I learned to use resources at my disposal – a counselor, a financial class, my friends and my church, my bank. I developed a new routine in my life and embraced a new normal. Seven years later, I see that I have changed for the better. I do not miss the chaos and darkness my life had become in my marriage. Now I know order and peace. Give yourself grace as you develop confidence and find your new normal. Stay tuned . . . .

You Are NOT Damaged Goods

My hat is off to those women who have escaped an abusive relationship. Some have walked away (barely) and some have been pushed away. No matter how you left that relationship, you are free. You may not feel the exhilaration that comes with freedom, but in time, you will.

I experienced emotional abuse. It took a while to untangle the tentacles that accompany that type of abuse – co-dependency. But I did find freedom. Please know that in no way do I want to downplay the pain of physical abuse. I know it takes a great deal of courage to walk away from that.

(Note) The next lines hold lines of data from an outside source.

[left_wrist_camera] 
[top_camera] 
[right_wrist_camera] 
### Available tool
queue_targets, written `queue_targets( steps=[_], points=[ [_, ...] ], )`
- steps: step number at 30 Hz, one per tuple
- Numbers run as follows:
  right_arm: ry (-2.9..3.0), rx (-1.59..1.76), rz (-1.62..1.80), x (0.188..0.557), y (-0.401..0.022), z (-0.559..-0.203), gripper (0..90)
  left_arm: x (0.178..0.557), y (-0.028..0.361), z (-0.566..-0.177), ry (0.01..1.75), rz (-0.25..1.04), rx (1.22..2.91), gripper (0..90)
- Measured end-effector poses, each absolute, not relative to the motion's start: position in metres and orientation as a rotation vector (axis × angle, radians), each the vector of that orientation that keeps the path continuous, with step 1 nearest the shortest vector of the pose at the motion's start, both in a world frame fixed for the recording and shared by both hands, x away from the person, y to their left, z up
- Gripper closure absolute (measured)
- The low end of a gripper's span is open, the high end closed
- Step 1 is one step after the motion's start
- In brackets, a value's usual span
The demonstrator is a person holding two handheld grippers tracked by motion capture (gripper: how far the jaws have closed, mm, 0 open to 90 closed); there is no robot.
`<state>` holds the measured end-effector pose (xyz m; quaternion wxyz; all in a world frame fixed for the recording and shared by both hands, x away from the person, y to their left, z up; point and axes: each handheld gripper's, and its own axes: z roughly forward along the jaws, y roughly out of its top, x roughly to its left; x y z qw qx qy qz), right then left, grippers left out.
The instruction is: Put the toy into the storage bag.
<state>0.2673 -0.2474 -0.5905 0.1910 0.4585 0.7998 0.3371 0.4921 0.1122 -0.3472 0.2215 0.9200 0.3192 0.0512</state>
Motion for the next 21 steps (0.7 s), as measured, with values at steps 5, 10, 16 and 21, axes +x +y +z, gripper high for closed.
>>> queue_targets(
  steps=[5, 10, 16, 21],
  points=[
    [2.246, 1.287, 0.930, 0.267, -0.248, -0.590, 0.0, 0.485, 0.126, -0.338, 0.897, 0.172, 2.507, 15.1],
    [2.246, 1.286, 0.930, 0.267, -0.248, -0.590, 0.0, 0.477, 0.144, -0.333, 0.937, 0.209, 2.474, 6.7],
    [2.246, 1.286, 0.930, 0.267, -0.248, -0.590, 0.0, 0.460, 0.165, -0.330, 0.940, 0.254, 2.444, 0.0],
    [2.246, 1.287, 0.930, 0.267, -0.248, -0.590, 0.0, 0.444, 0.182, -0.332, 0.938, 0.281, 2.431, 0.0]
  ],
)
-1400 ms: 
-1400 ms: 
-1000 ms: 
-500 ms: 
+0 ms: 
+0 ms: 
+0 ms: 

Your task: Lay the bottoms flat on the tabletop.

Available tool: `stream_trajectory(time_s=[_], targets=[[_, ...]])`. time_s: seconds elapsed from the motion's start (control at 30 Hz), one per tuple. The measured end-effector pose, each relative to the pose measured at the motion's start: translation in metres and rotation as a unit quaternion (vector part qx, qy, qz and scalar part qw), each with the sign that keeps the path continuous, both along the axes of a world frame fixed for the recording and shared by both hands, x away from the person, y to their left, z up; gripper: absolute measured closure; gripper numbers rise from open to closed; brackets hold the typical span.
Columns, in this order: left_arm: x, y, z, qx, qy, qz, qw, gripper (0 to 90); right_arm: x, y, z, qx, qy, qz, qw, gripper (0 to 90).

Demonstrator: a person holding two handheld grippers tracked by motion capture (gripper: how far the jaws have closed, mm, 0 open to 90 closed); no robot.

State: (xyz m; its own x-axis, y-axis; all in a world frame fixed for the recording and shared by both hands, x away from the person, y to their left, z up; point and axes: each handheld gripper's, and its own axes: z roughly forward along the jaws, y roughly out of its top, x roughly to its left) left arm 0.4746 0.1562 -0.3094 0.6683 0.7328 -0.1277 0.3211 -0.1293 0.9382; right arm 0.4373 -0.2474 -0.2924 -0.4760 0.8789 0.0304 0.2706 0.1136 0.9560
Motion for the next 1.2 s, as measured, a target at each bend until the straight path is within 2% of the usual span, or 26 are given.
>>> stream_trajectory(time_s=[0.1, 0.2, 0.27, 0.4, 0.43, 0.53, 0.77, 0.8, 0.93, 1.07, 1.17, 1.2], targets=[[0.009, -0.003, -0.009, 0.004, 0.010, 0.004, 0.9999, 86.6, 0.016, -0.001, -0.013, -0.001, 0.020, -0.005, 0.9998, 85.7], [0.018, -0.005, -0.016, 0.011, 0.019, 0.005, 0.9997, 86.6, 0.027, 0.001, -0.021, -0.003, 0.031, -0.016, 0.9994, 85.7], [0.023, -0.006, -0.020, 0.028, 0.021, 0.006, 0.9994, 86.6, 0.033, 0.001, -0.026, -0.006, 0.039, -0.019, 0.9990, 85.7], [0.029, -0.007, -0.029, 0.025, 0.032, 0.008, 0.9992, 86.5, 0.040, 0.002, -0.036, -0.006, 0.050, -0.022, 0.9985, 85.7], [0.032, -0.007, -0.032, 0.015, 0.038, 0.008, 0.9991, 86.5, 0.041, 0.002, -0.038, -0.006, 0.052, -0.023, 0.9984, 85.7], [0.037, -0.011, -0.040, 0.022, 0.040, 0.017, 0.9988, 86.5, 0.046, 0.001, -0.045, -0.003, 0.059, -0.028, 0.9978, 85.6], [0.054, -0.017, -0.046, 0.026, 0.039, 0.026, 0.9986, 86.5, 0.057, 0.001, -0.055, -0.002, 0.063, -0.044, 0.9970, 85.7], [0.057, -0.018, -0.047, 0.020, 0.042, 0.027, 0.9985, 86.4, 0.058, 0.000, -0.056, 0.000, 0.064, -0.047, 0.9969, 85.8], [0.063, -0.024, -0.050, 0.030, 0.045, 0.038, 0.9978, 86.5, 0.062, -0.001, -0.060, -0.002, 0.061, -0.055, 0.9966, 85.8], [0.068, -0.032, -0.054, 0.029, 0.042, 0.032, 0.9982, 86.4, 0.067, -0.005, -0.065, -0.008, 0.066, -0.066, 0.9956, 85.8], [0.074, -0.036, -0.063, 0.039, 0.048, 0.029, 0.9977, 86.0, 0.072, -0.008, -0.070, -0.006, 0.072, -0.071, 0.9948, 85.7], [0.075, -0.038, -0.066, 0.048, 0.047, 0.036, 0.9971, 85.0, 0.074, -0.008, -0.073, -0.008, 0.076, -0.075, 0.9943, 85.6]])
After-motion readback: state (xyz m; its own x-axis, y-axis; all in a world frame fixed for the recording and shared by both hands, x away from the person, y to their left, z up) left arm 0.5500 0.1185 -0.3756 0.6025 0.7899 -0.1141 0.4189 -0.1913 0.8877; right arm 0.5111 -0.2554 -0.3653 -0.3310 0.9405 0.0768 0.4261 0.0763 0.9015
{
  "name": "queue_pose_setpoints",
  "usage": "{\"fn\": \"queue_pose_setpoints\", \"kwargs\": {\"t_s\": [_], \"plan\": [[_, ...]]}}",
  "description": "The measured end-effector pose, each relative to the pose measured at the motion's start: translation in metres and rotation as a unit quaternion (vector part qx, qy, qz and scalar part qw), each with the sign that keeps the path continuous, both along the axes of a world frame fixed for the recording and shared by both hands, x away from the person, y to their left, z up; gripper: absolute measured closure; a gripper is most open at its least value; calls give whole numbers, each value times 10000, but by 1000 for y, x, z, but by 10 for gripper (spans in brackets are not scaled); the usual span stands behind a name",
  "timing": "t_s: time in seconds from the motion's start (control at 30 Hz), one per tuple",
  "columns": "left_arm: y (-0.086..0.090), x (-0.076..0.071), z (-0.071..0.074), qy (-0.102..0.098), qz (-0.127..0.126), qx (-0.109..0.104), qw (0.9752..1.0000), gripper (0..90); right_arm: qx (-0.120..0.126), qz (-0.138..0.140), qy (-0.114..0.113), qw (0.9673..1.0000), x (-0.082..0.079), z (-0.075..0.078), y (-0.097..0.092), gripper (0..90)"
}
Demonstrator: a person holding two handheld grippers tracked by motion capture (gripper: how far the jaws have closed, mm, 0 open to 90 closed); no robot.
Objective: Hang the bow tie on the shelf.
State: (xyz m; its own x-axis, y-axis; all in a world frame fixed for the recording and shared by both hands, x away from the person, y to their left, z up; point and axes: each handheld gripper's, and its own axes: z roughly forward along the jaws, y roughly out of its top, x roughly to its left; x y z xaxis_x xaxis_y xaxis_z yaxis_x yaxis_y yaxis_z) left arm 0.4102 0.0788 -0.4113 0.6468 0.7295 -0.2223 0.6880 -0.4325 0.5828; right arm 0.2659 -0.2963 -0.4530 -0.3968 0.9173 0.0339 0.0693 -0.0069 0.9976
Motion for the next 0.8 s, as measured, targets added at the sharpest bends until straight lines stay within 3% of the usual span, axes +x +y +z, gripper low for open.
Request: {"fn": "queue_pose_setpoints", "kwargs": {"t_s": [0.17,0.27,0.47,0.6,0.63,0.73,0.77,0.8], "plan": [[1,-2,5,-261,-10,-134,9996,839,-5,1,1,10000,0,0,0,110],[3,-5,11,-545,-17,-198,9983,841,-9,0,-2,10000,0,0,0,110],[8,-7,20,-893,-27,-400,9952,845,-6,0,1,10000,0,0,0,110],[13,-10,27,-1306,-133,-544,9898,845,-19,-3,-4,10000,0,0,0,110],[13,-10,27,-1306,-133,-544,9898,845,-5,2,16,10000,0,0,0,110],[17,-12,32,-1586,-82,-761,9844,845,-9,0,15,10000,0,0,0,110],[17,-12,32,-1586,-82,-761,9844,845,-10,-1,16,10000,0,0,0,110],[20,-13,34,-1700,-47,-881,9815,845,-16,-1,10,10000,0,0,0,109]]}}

For several months, I felt like I was damaged – could I trust my emotions? Could I trust that I wouldn’t get angry with Cycle Dude? Could I trust that he was where he told me he was? Could I trust that those texts were only from his children and not from another woman? Could I trust that he was not going to bad places on the computer? I had to make a decision – and I had to get help.

I had to make a decision to trust Cycle Dude. I had to make a decision to trust myself with him. I had to talk to someone about my battered emotions. I had to get help for PTSD. I am so glad I had friends to help me along the way. Encouraging Friend prayed with me, she cried with me and she sent me notes of encouragement. Practical Friend dug deep into my wounded soul and spread the balm of authentic friendship and love over the pain she found there. I am forever in these two ladies’ debt – they saved my life.

Dear one, know that you are NOT damaged goods. With time and help, you will be free again, you will be whole again and you will be able to love again. Give yourself the grace and time to heal. Hugs!! Stay tuned. . . .

(The photo at the top of this post is a white trillium – a wildflower common in the mountains of this part of the country. It is beautiful and, to me, it represents the purity of hope.)